# What's everyone watching on TV?



## janzo (Apr 16, 2016)

Since I have been on a soaping hiatus I have been watching a bit more TV and was wondering what everyone is watching.  My favourite at the moment is Scorpion, i am a little addicted to it.  Have been trying some other programmes, Limitless, Arrow,  but a lot are now drawing to a close for the summer break.  Of course you can't go wrong with Criminal Minds and NCIS, they have been around for a while but still good.  Any recommendations?


----------



## Navaria (Apr 16, 2016)

NCIS and Hell's Kitchen are really the only shows I make time to watch. I listen to a lot of TV tho. Most of that involves talking cartoon animals so I don't think it will do you any good lol


----------



## snappyllama (Apr 16, 2016)

Right now I'm binging an old HBO series, Treme. It's a drama set in post-Katrina New Orleans.


----------



## amd (Apr 16, 2016)

Blind spot!


----------



## dibbles (Apr 16, 2016)

The Americans


----------



## IrishLass (Apr 16, 2016)

My following list will make you think we watch a lot of TV, but we really don't. We record them in advance and watch at our leisure, which oftentimes is months after they were first recorded, since we all like to sit down as a family to watch together, which is not always easy to coordinate. lol. These are the ones we enjoy watching (by the way, we don't have cable):

Elementary
The Middle 
The Big Bang Theory
Hawaii Five-O
Person Of Interest (I think it's been cancelled, but we're still waiting for the final season to be aired, which they say will be in August)
Marvel's Agents of Shield (and also Marvel's Agent Carter, which I love a lot more than the other, but it's an interim series that they air when Shield is on break)
Galavant (another interim series that's been airing only in January/February)

Some old shows we record off one of the 'oldie' stations we're able to get:

The Carol Burnet Show
Newhart
The Judy Garland Show
The Andy Williams Show
Burns and Allen
The Tonight Show with Johnny Carson

And we watch the following on DVD as they become available:

Dr. Who (just got the latest season in the mail- yay!)
Sherlock


IrishLass


----------



## Dahila (Apr 16, 2016)

Blindspot
Madam Secretary (she is **** good ) 
Game of silence (just started and looks promissing) 
Scorpion of course
Underground
Elementary
Person of Interest is coming back on fall 2016


----------



## IrishLass (Apr 16, 2016)

Dahila said:


> Blindspot
> Person of Interest is coming back on fall 2016


 
Oh goody! Is it coming back, as in not being cancelled?


IrishLass


----------



## navigator9 (Apr 16, 2016)

Blacklist. The Catch. Waiting for Game of Thrones!


----------



## grassyriver (Apr 16, 2016)

My husband and I go through tv phases where we watch a ton of one show and then either reach the end of the series or just gradually stop watching it and never get back to it. Right now it's:
Andy Griffith
Better Call Saul 
Cutthroat Kitchen


----------



## Serene (Apr 16, 2016)

I am waiting for Game of Thrones on HBO, and Penny Dreadful on Showtime.

The Blacklist
Criminal Minds
Bobs Burgers
American Horror Story (when its on. Catching up on some missed episodes)


----------



## Misschief (Apr 16, 2016)

Together, my husband and I watch The Voice, NCIS and NCIS New Orleans, Elementary, and Longmire (on Netflix). We used to watch Law & Order and Criminal Minds but we're pretty much done with both series now. They've really been pushing the limits lately. We also watch the British show, Heartbeat. I like to watch Grimm, Once Upon A Time, and Sleepy Hollow. 
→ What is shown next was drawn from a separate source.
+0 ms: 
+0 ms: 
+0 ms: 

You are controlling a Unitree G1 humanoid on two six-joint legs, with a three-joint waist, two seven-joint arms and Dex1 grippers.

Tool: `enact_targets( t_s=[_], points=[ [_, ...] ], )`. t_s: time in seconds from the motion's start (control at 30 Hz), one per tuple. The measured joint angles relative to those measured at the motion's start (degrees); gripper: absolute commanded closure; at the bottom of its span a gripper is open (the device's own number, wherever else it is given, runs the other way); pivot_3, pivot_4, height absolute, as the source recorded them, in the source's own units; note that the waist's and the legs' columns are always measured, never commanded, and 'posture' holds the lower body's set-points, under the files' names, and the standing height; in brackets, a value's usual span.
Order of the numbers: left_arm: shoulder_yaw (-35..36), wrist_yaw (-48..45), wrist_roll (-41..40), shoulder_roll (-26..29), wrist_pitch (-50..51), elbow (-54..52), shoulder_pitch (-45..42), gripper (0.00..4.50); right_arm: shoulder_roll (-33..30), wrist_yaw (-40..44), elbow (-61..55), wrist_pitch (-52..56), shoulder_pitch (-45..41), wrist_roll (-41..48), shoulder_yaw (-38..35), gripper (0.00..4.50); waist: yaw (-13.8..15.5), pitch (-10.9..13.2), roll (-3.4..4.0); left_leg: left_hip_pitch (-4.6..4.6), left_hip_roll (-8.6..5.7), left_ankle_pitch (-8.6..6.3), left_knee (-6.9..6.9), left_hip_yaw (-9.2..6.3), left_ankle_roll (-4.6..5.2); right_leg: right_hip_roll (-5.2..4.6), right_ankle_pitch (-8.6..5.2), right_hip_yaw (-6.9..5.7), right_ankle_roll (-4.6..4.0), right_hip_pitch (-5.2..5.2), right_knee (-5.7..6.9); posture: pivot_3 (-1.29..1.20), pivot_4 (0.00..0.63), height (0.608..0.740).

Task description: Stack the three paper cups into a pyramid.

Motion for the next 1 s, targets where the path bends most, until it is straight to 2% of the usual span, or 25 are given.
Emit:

I've wondered about Blind Spot.... with a few people mentioning it, we may have to check it out.


----------



## dibbles (Apr 16, 2016)

navigator9 said:


> Blacklist. The Catch. Waiting for Game of Thrones!



Oh yeah - definitely waiting for Game of Thrones!


----------



## Dahila (Apr 16, 2016)

Yeah I do this, if I am not interested in the first 20 min I will not watch it.   When I get new book and first 4 pages do not interest me, I will not read it, no matter the good reviews


----------



## BlackDog (Apr 16, 2016)

Call the Midwife. It's a BBC show that airs in the US on IPTV.  it's the best thing on non-cable tv. Warning: don't watch if you don't like having your soul crushed on a weekly basis.


----------



## TeresaT (Apr 16, 2016)

I am a binge Netflix/Amazon watcher when I watch.  I'm also addicted to British TV.  So,in no particular order, here are my favorites:

Dr. Who (goes without saying, right?)
Doc Martin
Hinterland
Ripper Street
Happy Valley (which ain't so happy!)
Sherlock
Outlander
River
Peaky Blinders - FREAKING BRILLIANT!!  If you only watch one on the list, make it this one.
Land Girls
Jack Taylor
Downton Abby
Call the Midwives
Bletchley Circle
Bomb Girls
Wallander (although the Swedish version is MUCH better!! Krister Henriksson is wonderful.)
William & Mary
White Chapel -- Love, love, love this show.
Midsomer Murders
Wentworth (it's actually Australian, but what the heck, they have really cool accents.)
Death in Paradise
Broadchurch
Being Human

American shows:

The Following
Game of Thrones
True Blood
Bosch
Orange is the New Black
Zoo
4400

Yeah.  I'm not too big on American tv.  I was born in the wrong country...


----------



## LisaAnne (Apr 16, 2016)

Boy, I hate admitting this. I watch one channel... Hallmark.  It's mostly background until late at night. I don't have to pay close attention, always a happy ending and I get to wake up to Who Loves Lucy.


----------



## Kamahido (Apr 17, 2016)

Cutthroat Kitchen here. Alton Brown is the man!


----------



## TwystedPryncess (Apr 17, 2016)

Black Sails, Salem, Vikings, (or named something really similar, I can't remember the name of that one but it's about vikings) Penny Dreadful, The Strain, Lost, True Blood, American Horror Story  (I have pictures of me, my daughter Nicole, and my niece standing in front of the house they used to make the Witch series). 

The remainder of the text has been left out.